Each clinical area should have a dementia champion to support dementia awareness. Their role includes updating staff on how person centred support can be given, be a point of contact for families and carers, and ensure their colleagues are up to date with clinical best practice. They are supported with training days throughout the year, and we also have dementia champions in our local care homes who participate in this awareness training.
UHMBT ensures all clinical staff complete dementia awareness training through the Butterfly Scheme and on corporate induction to their roles. There is also a comprehensive training package in place together with expert facilitators trained at the University of Stirling, delivering classroom based teaching for Allied Health Professionals with accreditation.
UHMBT offers a dementia menu for those who need it, which is unique to the Trust. With support from identification through the Butterfly Scheme, it encourages family and carers to be involved in choosing from the menu and helping at mealtimes, as they know the person best.
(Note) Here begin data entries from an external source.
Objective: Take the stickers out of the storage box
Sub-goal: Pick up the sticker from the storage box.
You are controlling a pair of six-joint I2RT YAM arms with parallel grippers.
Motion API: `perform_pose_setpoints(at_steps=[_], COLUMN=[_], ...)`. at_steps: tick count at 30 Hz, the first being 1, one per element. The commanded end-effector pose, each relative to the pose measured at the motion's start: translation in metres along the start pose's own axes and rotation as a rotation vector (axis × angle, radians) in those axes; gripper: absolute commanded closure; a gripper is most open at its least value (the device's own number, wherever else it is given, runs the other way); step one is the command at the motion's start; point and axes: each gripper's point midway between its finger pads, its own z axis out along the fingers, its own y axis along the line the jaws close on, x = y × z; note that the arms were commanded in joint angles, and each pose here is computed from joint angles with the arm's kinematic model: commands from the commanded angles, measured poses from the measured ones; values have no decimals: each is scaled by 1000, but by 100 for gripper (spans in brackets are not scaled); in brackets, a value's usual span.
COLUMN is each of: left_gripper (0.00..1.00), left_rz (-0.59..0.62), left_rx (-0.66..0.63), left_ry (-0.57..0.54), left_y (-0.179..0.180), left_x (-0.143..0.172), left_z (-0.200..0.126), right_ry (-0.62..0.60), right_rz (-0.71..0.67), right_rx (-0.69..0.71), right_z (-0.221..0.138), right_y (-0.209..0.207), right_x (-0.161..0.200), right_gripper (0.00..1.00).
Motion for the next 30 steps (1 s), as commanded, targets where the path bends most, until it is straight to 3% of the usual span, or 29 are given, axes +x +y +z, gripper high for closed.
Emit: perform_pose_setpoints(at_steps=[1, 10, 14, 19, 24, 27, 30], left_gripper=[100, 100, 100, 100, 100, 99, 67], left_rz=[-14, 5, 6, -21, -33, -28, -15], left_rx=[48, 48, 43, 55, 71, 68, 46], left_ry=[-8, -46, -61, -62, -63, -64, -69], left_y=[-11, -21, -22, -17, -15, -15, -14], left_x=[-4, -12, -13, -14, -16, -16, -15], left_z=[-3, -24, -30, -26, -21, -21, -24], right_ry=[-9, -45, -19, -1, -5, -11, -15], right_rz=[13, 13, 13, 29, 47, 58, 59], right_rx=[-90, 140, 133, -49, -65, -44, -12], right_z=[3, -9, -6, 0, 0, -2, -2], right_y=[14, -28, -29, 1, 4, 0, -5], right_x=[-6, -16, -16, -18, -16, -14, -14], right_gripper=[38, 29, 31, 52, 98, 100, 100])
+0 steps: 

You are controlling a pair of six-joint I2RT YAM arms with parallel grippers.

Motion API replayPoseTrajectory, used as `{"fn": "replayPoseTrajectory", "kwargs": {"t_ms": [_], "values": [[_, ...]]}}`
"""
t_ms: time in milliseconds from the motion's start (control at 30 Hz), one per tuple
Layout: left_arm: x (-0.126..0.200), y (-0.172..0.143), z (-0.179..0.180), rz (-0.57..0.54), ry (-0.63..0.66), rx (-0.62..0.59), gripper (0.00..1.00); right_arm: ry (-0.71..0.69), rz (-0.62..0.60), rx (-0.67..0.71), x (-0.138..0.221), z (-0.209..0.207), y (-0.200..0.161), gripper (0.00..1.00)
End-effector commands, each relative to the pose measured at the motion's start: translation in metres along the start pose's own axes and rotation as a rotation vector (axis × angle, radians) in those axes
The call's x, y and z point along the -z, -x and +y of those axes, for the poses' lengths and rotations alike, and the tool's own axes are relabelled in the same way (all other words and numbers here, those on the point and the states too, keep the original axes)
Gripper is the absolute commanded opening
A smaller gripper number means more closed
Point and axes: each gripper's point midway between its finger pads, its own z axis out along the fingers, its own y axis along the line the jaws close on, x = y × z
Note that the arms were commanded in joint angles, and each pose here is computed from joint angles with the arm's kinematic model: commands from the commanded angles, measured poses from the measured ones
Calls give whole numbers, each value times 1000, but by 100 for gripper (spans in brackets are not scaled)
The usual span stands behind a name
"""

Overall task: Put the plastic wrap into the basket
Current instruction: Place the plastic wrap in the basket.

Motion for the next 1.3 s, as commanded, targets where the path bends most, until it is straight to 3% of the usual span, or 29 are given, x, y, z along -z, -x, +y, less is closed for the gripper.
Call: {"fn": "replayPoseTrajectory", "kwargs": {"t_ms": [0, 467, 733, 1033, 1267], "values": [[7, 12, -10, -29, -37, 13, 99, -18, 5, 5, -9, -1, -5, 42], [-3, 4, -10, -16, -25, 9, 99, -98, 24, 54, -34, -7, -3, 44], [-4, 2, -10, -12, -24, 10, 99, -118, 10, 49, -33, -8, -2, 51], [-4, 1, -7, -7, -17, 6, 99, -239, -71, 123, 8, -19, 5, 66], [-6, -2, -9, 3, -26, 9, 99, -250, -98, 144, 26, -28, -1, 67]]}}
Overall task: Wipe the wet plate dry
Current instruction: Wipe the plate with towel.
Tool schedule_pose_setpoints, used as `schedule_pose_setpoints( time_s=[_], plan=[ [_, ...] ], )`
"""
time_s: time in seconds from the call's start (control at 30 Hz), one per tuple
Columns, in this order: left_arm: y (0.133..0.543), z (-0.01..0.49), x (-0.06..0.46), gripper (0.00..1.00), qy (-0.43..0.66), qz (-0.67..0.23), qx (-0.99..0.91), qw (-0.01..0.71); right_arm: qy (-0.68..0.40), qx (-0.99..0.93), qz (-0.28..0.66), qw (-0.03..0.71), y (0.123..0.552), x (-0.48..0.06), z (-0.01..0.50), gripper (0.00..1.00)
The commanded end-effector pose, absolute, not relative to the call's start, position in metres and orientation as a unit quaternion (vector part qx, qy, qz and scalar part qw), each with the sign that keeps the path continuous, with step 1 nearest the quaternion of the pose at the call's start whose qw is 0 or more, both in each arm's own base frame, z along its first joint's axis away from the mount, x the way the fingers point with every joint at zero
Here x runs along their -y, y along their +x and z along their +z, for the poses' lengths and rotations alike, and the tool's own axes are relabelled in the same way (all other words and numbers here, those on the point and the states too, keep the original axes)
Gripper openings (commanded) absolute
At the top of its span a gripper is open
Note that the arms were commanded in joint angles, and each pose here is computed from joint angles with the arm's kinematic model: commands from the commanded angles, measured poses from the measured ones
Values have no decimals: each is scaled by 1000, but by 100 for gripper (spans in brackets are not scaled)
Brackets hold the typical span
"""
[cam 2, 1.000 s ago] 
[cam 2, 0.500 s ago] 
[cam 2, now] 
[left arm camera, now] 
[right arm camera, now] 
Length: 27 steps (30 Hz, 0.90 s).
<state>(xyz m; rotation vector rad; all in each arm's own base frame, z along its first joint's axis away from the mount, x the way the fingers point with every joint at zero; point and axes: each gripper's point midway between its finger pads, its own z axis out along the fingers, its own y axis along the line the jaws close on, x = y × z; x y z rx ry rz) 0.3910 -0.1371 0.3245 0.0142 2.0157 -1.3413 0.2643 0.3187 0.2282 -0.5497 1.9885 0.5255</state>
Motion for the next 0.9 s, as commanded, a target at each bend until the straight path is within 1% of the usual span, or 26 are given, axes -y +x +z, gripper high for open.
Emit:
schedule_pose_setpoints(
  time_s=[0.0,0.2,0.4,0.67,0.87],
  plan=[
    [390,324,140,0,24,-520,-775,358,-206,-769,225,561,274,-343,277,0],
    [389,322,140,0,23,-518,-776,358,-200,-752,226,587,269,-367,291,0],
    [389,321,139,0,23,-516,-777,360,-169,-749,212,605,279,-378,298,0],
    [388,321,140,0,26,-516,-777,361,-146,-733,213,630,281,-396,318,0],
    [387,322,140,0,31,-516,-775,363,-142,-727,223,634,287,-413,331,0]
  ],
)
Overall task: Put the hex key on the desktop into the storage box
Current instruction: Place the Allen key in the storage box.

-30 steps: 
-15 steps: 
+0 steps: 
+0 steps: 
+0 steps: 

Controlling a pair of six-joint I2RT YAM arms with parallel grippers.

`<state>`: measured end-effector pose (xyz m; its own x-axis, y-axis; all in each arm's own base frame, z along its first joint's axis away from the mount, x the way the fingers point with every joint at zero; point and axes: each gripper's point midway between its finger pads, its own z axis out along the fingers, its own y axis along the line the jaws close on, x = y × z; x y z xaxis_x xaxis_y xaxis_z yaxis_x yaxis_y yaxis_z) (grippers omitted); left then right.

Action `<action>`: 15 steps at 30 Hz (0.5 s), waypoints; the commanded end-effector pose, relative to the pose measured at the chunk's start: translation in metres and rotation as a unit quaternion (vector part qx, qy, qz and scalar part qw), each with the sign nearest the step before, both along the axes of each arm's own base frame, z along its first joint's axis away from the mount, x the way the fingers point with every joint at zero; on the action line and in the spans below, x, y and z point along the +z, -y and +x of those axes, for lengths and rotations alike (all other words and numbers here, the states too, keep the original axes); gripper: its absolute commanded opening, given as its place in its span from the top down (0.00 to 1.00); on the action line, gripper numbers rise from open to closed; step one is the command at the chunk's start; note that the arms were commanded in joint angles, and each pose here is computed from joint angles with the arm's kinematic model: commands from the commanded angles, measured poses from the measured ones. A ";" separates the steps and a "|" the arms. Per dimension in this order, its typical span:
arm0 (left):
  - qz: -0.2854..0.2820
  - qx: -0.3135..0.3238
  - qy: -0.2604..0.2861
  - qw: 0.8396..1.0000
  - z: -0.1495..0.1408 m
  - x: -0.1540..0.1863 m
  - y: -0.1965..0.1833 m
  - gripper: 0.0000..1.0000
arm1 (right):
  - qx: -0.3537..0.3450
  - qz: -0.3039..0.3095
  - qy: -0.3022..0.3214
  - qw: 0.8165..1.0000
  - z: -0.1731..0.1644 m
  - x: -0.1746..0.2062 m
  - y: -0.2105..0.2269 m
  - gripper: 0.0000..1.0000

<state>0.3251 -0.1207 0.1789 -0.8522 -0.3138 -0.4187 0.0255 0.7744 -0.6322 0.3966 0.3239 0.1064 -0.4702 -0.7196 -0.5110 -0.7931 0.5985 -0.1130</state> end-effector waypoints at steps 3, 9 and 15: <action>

The menu offers lighter meal options, such as foods which require reduced supervision and can be eaten without cutlery. It also provides the opportunity for patients to have snacks, eating “little and often” as needed. The menu provides extra nutrition whilst ensuring a dignified approach to mealtimes.
The menu has recently been updated to include even more hot finger food options, a picnic plate and a spicy box for snacks.
We have also added a shopping list for staff to consider ordering alternative drinks to offer on the wards.
We encourage family and carers to look through the menus which are kept on the wards when they visit to choose options and snacks that may be suitable for their family member.
Dianne Smith, UHMB FT Matron for Dementia
Phone: 01524 516207
Mobile: 07805 895 862
Dianne Smith is the Matron for Dementia at UHMB FT whose role is to manage the Care of the Elderly Teams, ensure person centred, safe and dignified care is delivered throughout the Trust, by training and development of staff, appropriate dementia friendly environments, and high quality standards are maintained.